Il rapporto stechiometrico tra idrogeno e ossigeno è di 2:1, mentre quello tra idrogeno e acqua è di 1:1. Questi rapporti ci permettono di calcolare le quantità di reagenti necessari o la quantità di prodotto che si otterrà.

Stechiometria nelle reazioni quotidiane

La stechiometria non è solo un concetto teorico; la incontriamo ogni giorno, anche se non ce ne rendiamo conto. Un esempio classico è la cottura al forno. Se una ricetta richiede due uova per ogni 100 grammi di zucchero, possiamo dire che il rapporto stechiometrico tra uova e zucchero è di 2:1. Se abbiamo solo 50 grammi di zucchero, possiamo dedurre che avremo bisogno di un uovo, dimezzando gli ingredienti in base al rapporto.

In chimica, questo principio funziona allo stesso modo: se sappiamo le proporzioni tra i reagenti, possiamo facilmente determinare le quantità di ogni sostanza coinvolta.

Ingredienti
Figura 1 – Ingredienti usati in cucina, che possono essere utilizzati applicando la stechiometria [Fonte: https://pixabay.com/it/]

I limiti dei reagenti

Uno dei concetti chiave nella stechiometria è il reagente limitante. Quando si esegue una reazione chimica, uno dei reagenti può esaurirsi prima degli altri, impedendo alla reazione di continuare. Questo reagente si chiama “reagente limitante” perché determina la quantità massima di prodotto che si può formare.

Immagina di avere ingredienti per fare dei panini: se hai solo 5 fette di pane e 3 fette di formaggio, potrai fare solo 2 panini. In questo caso, il pane è il reagente limitante. Anche in chimica funziona così: il reagente limitante è quello che si consuma per primo e che limita la quantità di prodotto ottenibile.

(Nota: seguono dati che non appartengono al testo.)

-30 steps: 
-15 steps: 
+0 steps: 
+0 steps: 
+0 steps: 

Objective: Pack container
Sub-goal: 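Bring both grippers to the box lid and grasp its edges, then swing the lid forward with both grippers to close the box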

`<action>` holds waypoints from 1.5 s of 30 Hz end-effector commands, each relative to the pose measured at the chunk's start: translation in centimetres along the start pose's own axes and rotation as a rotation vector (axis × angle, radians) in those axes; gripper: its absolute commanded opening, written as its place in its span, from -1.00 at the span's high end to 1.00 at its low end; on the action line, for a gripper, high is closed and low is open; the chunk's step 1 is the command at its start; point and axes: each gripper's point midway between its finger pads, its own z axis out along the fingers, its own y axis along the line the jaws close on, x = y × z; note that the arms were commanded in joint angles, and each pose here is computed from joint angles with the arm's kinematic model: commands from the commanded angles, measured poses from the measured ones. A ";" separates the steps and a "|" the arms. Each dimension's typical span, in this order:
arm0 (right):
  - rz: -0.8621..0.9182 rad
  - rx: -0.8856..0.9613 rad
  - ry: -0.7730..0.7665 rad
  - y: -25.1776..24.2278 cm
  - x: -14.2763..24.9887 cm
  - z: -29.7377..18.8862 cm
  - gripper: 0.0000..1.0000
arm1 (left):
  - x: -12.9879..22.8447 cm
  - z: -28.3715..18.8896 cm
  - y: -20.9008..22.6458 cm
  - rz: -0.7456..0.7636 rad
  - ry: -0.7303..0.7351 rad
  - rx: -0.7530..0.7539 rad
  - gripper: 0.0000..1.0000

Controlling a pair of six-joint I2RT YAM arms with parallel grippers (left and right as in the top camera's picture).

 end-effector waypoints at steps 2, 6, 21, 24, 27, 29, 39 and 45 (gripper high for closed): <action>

Calcoli stechiometrici pratici

I calcoli stechiometrici possono sembrare complicati, ma in realtà seguono un processo semplice. Supponiamo di voler calcolare quanta acqua si produce bruciando 16 grammi di metano (CH₄). Conosciamo la massa molare del metano (16 g/mol) e possiamo bilanciare la reazione:

CH₄ + 2O₂ → CO₂ + 2H₂O

Sappiamo che 1 mole di CH₄ produce 2 moli di H₂O. Convertendo i grammi di CH₄ in moli (16 g ÷ 16 g/mol = 1 mole), possiamo determinare che 1 mole di CH₄ produrrà 2 moli di H₂O. Moltiplicando per la massa molare dell’acqua (18 g/mol), otteniamo 36 grammi di acqua.

Conclusione

La stechiometria è uno strumento essenziale per comprendere e prevedere le reazioni chimiche. Grazie a essa, possiamo bilanciare le equazioni, calcolare le quantità esatte di reagenti e prodotti e prevedere come avvengono le trasformazioni chimiche. Anche se i calcoli possono sembrare complessi, seguendo i passaggi corretti e comprendendo i concetti base, è possibile padroneggiare la stechiometria e applicarla in molti ambiti, dalla ricerca scientifica alla vita quotidiana.

Conoscere la stechiometria ci dà una comprensione più profonda del mondo che ci circonda e delle trasformazioni che avvengono a livello atomico.